-- What is required --
The required output is the lines below from the line containing "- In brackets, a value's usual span" to the line containing "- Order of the", inclusive, retyped exactly. No other lines belong in it.

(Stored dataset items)

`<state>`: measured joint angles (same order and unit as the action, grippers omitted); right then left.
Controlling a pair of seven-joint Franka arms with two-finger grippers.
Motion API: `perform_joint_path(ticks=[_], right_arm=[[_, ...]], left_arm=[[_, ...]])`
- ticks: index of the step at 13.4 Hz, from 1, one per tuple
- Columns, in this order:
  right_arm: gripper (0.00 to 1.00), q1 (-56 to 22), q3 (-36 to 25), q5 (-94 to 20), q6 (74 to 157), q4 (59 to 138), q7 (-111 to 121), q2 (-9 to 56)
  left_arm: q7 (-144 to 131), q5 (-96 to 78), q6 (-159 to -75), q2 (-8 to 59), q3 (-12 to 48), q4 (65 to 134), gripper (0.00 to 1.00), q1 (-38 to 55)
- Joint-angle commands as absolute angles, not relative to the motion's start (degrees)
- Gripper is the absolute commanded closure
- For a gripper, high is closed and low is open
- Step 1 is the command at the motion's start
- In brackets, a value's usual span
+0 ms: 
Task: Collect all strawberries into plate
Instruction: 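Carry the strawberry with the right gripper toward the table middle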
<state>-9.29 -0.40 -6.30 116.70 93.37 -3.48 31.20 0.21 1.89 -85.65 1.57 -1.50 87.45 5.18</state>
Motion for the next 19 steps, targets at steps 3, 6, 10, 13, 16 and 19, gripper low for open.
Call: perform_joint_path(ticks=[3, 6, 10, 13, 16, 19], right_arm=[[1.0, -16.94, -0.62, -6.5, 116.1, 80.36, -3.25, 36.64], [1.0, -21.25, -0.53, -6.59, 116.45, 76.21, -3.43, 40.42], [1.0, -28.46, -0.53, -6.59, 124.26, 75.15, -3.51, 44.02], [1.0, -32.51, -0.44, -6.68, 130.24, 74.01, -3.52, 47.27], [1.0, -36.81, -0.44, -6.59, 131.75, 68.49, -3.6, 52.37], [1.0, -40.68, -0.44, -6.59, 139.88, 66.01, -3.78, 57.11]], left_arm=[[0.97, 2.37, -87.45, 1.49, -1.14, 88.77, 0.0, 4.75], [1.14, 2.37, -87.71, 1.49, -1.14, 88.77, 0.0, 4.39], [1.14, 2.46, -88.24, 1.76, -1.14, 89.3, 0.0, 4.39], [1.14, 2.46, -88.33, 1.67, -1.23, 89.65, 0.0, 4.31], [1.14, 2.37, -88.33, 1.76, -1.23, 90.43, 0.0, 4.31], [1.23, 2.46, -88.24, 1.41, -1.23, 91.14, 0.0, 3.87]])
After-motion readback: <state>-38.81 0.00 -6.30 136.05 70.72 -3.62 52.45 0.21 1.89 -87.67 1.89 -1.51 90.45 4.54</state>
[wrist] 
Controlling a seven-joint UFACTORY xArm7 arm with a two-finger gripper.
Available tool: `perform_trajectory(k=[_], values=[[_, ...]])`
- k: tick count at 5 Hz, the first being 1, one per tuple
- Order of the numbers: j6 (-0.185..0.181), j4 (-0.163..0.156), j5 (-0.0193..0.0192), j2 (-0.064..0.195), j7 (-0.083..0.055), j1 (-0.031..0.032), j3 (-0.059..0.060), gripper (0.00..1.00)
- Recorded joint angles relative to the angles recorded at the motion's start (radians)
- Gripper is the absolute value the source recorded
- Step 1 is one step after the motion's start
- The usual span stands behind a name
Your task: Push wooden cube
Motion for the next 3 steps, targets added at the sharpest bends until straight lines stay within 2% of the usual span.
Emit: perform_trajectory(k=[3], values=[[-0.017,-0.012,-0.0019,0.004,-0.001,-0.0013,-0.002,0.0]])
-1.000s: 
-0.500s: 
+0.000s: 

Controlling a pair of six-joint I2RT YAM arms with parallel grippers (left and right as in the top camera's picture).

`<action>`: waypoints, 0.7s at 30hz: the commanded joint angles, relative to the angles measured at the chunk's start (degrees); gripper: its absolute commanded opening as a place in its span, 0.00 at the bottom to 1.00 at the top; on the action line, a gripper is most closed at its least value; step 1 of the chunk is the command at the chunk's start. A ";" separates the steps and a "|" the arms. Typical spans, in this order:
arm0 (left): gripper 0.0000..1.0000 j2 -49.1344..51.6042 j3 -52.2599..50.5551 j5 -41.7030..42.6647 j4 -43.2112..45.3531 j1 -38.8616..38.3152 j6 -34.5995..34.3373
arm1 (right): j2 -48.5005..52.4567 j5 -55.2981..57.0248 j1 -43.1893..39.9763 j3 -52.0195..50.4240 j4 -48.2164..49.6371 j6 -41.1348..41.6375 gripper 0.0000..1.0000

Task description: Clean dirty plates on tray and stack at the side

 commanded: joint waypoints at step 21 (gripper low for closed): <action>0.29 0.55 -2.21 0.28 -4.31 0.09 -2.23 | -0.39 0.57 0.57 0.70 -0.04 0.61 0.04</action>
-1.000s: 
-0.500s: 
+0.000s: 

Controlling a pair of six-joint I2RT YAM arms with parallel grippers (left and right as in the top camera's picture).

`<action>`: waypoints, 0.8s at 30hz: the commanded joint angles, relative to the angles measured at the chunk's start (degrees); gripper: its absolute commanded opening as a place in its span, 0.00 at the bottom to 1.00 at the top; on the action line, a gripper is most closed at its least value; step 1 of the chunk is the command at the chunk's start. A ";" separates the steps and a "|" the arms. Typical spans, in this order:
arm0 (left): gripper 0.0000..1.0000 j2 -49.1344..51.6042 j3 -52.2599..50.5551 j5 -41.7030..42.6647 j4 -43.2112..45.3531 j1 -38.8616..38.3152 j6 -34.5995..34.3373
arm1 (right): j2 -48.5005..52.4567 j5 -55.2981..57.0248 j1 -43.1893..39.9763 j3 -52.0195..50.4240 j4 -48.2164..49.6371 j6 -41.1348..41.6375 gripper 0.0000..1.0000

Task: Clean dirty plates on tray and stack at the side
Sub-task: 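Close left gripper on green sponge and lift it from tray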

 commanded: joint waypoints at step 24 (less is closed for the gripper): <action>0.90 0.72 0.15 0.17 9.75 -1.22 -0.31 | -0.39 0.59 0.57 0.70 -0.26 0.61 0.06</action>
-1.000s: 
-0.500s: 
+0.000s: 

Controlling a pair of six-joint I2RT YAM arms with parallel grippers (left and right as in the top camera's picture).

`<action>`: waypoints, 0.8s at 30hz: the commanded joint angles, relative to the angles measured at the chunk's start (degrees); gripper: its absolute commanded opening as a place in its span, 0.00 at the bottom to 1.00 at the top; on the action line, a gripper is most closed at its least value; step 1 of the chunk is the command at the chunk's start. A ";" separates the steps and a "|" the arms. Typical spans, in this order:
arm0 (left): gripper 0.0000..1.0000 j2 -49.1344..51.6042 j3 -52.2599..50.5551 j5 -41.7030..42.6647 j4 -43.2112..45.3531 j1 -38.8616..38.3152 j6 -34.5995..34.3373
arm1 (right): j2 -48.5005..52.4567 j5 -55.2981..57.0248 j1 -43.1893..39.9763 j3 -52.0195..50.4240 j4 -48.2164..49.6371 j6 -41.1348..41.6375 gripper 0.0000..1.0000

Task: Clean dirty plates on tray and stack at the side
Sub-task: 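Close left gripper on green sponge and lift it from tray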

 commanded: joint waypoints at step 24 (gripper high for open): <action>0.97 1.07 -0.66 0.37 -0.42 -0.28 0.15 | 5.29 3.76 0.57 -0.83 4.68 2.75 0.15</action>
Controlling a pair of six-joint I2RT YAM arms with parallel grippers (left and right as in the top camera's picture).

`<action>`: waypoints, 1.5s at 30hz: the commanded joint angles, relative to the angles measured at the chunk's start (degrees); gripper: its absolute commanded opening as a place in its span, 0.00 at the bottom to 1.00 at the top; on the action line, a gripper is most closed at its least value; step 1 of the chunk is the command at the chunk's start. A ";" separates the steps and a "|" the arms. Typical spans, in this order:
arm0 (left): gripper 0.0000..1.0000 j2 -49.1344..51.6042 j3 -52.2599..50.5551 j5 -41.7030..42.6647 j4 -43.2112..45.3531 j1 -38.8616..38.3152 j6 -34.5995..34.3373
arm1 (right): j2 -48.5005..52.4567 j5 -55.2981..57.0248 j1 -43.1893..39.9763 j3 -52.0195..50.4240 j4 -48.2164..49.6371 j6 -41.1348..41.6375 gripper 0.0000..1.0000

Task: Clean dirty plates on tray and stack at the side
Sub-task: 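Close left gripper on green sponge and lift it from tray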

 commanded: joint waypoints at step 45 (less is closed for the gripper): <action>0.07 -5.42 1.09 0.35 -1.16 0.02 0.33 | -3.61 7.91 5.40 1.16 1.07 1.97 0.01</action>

-- Response area --
- In brackets, a value's usual span
+0 ms: 
Task: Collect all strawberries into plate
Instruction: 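Carry the strawberry with the right gripper toward the table middle
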<state>-9.29 -0.40 -6.30 116.70 93.37 -3.48 31.20 0.21 1.89 -85.65 1.57 -1.50 87.45 5.18</state>
Motion for the next 19 steps, targets at steps 3, 6, 10, 13, 16 and 19, gripper low for open.
Call: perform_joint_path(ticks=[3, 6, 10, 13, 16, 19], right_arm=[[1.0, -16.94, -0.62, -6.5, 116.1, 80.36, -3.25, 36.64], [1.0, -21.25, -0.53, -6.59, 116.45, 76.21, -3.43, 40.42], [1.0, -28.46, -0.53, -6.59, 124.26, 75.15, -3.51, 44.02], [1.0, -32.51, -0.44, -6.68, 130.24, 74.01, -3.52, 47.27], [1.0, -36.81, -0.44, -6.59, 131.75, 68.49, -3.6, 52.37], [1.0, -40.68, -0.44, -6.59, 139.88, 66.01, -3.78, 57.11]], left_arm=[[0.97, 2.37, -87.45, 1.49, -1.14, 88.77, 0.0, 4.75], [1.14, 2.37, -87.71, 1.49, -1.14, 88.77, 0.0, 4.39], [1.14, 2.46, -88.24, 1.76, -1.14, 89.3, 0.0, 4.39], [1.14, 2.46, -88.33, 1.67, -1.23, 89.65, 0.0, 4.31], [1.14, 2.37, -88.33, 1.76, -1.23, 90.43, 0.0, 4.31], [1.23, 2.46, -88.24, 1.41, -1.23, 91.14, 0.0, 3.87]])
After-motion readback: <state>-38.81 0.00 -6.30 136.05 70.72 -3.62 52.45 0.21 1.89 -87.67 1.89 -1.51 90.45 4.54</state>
[wrist] 
Controlling a seven-joint UFACTORY xArm7 arm with a two-finger gripper.
Available tool: `perform_trajectory(k=[_], values=[[_, ...]])`
- k: tick count at 5 Hz, the first being 1, one per tuple
- Order of the numbers: j6 (-0.185..0.181), j4 (-0.163..0.156), j5 (-0.0193..0.0192), j2 (-0.064..0.195), j7 (-0.083..0.055), j1 (-0.031..0.032), j3 (-0.059..0.060), gripper (0.00..1.00)

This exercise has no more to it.